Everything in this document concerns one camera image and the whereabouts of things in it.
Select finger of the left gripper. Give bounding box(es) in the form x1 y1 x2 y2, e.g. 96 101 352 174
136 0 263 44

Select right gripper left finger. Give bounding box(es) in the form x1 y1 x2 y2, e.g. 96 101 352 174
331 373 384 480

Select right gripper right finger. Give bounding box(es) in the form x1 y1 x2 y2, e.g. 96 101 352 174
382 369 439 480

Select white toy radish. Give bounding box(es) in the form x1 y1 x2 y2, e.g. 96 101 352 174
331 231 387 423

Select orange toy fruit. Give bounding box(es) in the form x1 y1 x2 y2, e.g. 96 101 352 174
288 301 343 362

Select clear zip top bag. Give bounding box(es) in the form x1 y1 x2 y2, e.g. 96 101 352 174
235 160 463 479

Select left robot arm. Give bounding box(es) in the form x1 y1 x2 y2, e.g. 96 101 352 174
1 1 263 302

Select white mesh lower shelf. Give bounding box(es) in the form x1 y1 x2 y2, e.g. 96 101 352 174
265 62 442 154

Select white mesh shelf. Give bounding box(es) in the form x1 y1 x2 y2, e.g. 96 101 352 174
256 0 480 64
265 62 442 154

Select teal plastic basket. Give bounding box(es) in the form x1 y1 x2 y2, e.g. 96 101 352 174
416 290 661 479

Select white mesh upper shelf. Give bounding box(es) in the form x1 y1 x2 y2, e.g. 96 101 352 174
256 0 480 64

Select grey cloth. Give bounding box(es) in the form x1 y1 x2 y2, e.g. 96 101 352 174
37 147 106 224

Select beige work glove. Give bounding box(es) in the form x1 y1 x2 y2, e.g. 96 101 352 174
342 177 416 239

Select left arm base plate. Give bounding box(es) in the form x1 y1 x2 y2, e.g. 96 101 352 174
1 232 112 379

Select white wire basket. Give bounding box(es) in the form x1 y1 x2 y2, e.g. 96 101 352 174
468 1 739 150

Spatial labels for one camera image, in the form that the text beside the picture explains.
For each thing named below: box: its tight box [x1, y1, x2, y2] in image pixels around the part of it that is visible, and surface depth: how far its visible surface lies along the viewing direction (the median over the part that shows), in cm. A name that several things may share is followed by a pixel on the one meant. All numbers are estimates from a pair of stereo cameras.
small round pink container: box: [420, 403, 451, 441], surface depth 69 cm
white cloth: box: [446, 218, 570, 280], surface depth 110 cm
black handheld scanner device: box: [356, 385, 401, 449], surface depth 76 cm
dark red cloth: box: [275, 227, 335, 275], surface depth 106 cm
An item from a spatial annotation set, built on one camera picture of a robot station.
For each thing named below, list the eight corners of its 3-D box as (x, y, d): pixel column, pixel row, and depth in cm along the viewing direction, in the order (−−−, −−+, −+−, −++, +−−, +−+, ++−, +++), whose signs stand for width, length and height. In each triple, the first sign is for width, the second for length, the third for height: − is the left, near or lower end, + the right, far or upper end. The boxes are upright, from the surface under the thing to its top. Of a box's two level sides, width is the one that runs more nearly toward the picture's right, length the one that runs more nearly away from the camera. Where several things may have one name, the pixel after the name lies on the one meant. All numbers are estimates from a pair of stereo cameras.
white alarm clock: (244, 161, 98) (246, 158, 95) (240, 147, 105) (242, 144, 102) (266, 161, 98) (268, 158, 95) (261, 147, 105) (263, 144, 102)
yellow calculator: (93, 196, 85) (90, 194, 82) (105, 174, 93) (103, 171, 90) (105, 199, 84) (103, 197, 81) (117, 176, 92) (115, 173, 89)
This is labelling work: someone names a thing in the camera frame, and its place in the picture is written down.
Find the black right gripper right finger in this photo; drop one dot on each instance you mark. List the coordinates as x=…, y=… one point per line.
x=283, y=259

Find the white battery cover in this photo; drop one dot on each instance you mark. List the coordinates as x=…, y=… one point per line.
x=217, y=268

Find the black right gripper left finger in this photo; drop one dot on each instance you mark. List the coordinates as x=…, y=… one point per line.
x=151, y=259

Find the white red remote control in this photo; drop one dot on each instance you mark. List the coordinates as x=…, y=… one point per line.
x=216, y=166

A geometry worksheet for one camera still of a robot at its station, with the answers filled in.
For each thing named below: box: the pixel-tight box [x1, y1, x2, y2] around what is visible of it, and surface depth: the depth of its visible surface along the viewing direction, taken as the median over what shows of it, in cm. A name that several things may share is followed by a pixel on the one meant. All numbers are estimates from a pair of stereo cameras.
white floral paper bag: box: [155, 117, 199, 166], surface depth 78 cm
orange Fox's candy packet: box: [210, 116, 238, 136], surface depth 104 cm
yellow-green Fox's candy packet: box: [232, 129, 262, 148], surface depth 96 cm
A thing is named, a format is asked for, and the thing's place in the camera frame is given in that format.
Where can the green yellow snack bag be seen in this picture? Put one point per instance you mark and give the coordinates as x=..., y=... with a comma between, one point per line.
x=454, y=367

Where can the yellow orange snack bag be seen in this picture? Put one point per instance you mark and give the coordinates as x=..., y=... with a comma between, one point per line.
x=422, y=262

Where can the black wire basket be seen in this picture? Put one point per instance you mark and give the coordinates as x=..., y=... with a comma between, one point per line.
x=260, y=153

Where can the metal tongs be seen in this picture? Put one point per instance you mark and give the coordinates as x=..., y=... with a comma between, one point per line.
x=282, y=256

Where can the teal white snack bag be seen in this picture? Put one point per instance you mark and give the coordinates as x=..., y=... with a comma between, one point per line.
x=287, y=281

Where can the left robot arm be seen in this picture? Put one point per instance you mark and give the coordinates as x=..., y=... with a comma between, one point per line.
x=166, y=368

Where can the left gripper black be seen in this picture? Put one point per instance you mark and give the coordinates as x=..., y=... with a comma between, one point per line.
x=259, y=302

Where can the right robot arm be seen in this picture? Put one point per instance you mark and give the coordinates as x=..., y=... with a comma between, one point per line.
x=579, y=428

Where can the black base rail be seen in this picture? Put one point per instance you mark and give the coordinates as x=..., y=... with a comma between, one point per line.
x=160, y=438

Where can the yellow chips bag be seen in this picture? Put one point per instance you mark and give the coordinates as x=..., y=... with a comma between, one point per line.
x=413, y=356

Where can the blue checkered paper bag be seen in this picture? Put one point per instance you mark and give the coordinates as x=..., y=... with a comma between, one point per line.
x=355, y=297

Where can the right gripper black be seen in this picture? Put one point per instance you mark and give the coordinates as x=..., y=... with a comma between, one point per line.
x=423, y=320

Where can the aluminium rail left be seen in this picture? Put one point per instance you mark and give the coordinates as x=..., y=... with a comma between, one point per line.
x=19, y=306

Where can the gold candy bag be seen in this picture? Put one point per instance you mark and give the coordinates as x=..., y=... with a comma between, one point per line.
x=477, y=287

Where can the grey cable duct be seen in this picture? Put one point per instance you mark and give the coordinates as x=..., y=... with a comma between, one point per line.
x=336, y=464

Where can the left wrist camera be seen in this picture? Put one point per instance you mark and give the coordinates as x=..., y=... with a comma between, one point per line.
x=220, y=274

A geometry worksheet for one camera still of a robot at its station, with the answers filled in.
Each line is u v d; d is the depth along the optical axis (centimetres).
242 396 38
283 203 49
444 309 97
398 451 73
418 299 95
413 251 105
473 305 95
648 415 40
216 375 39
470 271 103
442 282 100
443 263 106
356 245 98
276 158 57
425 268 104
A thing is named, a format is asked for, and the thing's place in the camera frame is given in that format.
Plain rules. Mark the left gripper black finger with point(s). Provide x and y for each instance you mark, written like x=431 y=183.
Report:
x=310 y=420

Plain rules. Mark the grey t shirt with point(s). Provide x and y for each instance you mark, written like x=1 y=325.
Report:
****************
Exactly as shown above, copy out the material.

Everything in this document concerns one camera image and the whereabouts of things in it.
Select finger of the left gripper. Give bounding box(es) in the form x1 y1 x2 y2, e.g. 96 101 352 174
136 0 263 44

Select right gripper left finger. Give bounding box(es) in the form x1 y1 x2 y2, e.g. 96 101 352 174
331 373 384 480

Select right gripper right finger. Give bounding box(es) in the form x1 y1 x2 y2, e.g. 96 101 352 174
382 369 439 480

Select white toy radish. Give bounding box(es) in the form x1 y1 x2 y2, e.g. 96 101 352 174
331 231 387 423

Select orange toy fruit. Give bounding box(es) in the form x1 y1 x2 y2, e.g. 96 101 352 174
288 301 343 362

Select clear zip top bag. Give bounding box(es) in the form x1 y1 x2 y2, e.g. 96 101 352 174
235 160 463 479

Select left robot arm. Give bounding box(es) in the form x1 y1 x2 y2, e.g. 96 101 352 174
1 1 263 302

Select white mesh lower shelf. Give bounding box(es) in the form x1 y1 x2 y2, e.g. 96 101 352 174
265 62 442 154

Select white mesh shelf. Give bounding box(es) in the form x1 y1 x2 y2, e.g. 96 101 352 174
256 0 480 64
265 62 442 154

Select teal plastic basket. Give bounding box(es) in the form x1 y1 x2 y2, e.g. 96 101 352 174
416 290 661 479

Select white mesh upper shelf. Give bounding box(es) in the form x1 y1 x2 y2, e.g. 96 101 352 174
256 0 480 64

Select grey cloth. Give bounding box(es) in the form x1 y1 x2 y2, e.g. 96 101 352 174
37 147 106 224

Select beige work glove. Give bounding box(es) in the form x1 y1 x2 y2, e.g. 96 101 352 174
342 177 416 239

Select left arm base plate. Give bounding box(es) in the form x1 y1 x2 y2, e.g. 96 101 352 174
1 232 112 379

Select white wire basket. Give bounding box(es) in the form x1 y1 x2 y2, e.g. 96 101 352 174
468 1 739 150

Spatial labels for one camera image, in the form that the text beside the picture explains.
For each thing named below: box: its tight box [x1, y1, x2, y2] in image pixels around the part of it that is visible, and surface depth: how far its visible surface lies along the viewing direction (the median over the part that shows), in cm. A name that several things may share is followed by a pixel on the one meant. All numbers are estimates from a pair of stereo cameras.
small round pink container: box: [420, 403, 451, 441], surface depth 69 cm
white cloth: box: [446, 218, 570, 280], surface depth 110 cm
black handheld scanner device: box: [356, 385, 401, 449], surface depth 76 cm
dark red cloth: box: [275, 227, 335, 275], surface depth 106 cm
An item from a spatial annotation set, built on one camera picture of a robot station.
For each thing named below, list the eight corners of its 3-D box as (x, y, d): pixel column, pixel row, and depth in cm along the viewing direction, in the order (−−−, −−+, −+−, −++, +−−, +−+, ++−, +++), whose signs stand for width, length and height. In each triple, the first sign is for width, the second for length, the third for height: − is the left, near or lower end, + the right, far or upper end. The boxes are upright, from the surface under the thing to its top. Of a box's two level sides, width is the one that runs more nearly toward the picture's right, length the one that runs more nearly away from the camera. Where several things may have one name, the pixel after the name lies on the one meant. All numbers are estimates from a pair of stereo cameras.
white alarm clock: (244, 161, 98) (246, 158, 95) (240, 147, 105) (242, 144, 102) (266, 161, 98) (268, 158, 95) (261, 147, 105) (263, 144, 102)
yellow calculator: (93, 196, 85) (90, 194, 82) (105, 174, 93) (103, 171, 90) (105, 199, 84) (103, 197, 81) (117, 176, 92) (115, 173, 89)
This is labelling work: someone names a thing in the camera frame, and its place in the picture is written down.
Find the black right gripper right finger in this photo; drop one dot on each instance you mark. List the coordinates as x=…, y=… one point per line.
x=283, y=259

Find the white battery cover in this photo; drop one dot on each instance you mark. List the coordinates as x=…, y=… one point per line.
x=217, y=268

Find the black right gripper left finger in this photo; drop one dot on each instance you mark. List the coordinates as x=…, y=… one point per line.
x=151, y=259

Find the white red remote control in this photo; drop one dot on each instance you mark. List the coordinates as x=…, y=… one point per line.
x=216, y=166

A geometry worksheet for one camera still of a robot at its station, with the answers filled in.
For each thing named below: box: the pixel-tight box [x1, y1, x2, y2] around what is visible of it, and surface depth: the depth of its visible surface along the viewing direction, taken as the median over what shows of it, in cm. A name that several things may share is followed by a pixel on the one meant. All numbers are estimates from a pair of stereo cameras.
white floral paper bag: box: [155, 117, 199, 166], surface depth 78 cm
orange Fox's candy packet: box: [210, 116, 238, 136], surface depth 104 cm
yellow-green Fox's candy packet: box: [232, 129, 262, 148], surface depth 96 cm
A thing is named, a format is asked for, and the thing's place in the camera frame is given in that format.
Where can the green yellow snack bag be seen in this picture? Put one point per instance you mark and give the coordinates as x=..., y=... with a comma between, one point per line.
x=454, y=367

Where can the yellow orange snack bag be seen in this picture? Put one point per instance you mark and give the coordinates as x=..., y=... with a comma between, one point per line.
x=422, y=262

Where can the black wire basket be seen in this picture? Put one point per instance you mark and give the coordinates as x=..., y=... with a comma between, one point per line.
x=260, y=153

Where can the metal tongs be seen in this picture? Put one point per instance you mark and give the coordinates as x=..., y=... with a comma between, one point per line.
x=282, y=256

Where can the teal white snack bag be seen in this picture? Put one point per instance you mark and give the coordinates as x=..., y=... with a comma between, one point per line.
x=287, y=281

Where can the left robot arm be seen in this picture? Put one point per instance you mark and give the coordinates as x=..., y=... with a comma between, one point per line.
x=166, y=368

Where can the left gripper black be seen in this picture? Put one point per instance you mark and give the coordinates as x=..., y=... with a comma between, one point per line.
x=259, y=302

Where can the right robot arm be seen in this picture? Put one point per instance you mark and give the coordinates as x=..., y=... with a comma between, one point per line.
x=579, y=428

Where can the black base rail be seen in this picture? Put one point per instance you mark and give the coordinates as x=..., y=... with a comma between, one point per line.
x=160, y=438

Where can the yellow chips bag be seen in this picture? Put one point per instance you mark and give the coordinates as x=..., y=... with a comma between, one point per line.
x=413, y=356

Where can the blue checkered paper bag be seen in this picture? Put one point per instance you mark and give the coordinates as x=..., y=... with a comma between, one point per line.
x=355, y=297

Where can the right gripper black be seen in this picture? Put one point per instance you mark and give the coordinates as x=..., y=... with a comma between, one point per line.
x=423, y=320

Where can the aluminium rail left be seen in this picture? Put one point per instance you mark and give the coordinates as x=..., y=... with a comma between, one point per line.
x=19, y=306

Where can the gold candy bag be seen in this picture? Put one point per instance you mark and give the coordinates as x=..., y=... with a comma between, one point per line.
x=477, y=287

Where can the grey cable duct be seen in this picture? Put one point per instance you mark and give the coordinates as x=..., y=... with a comma between, one point per line.
x=336, y=464

Where can the left wrist camera be seen in this picture? Put one point per instance you mark and give the coordinates as x=..., y=... with a comma between, one point per line.
x=220, y=274

A geometry worksheet for one camera still of a robot at its station, with the answers filled in.
Each line is u v d; d is the depth along the optical axis (centimetres).
242 396 38
283 203 49
444 309 97
398 451 73
418 299 95
413 251 105
473 305 95
648 415 40
216 375 39
470 271 103
442 282 100
443 263 106
356 245 98
276 158 57
425 268 104
A thing is named, a format is asked for, and the thing's place in the camera frame is given in that format.
Plain rules. Mark the left gripper black finger with point(s). Provide x and y for each instance you mark, written like x=431 y=183.
Report:
x=310 y=420

Plain rules. Mark the grey t shirt with point(s). Provide x and y for each instance you mark, written like x=1 y=325.
Report:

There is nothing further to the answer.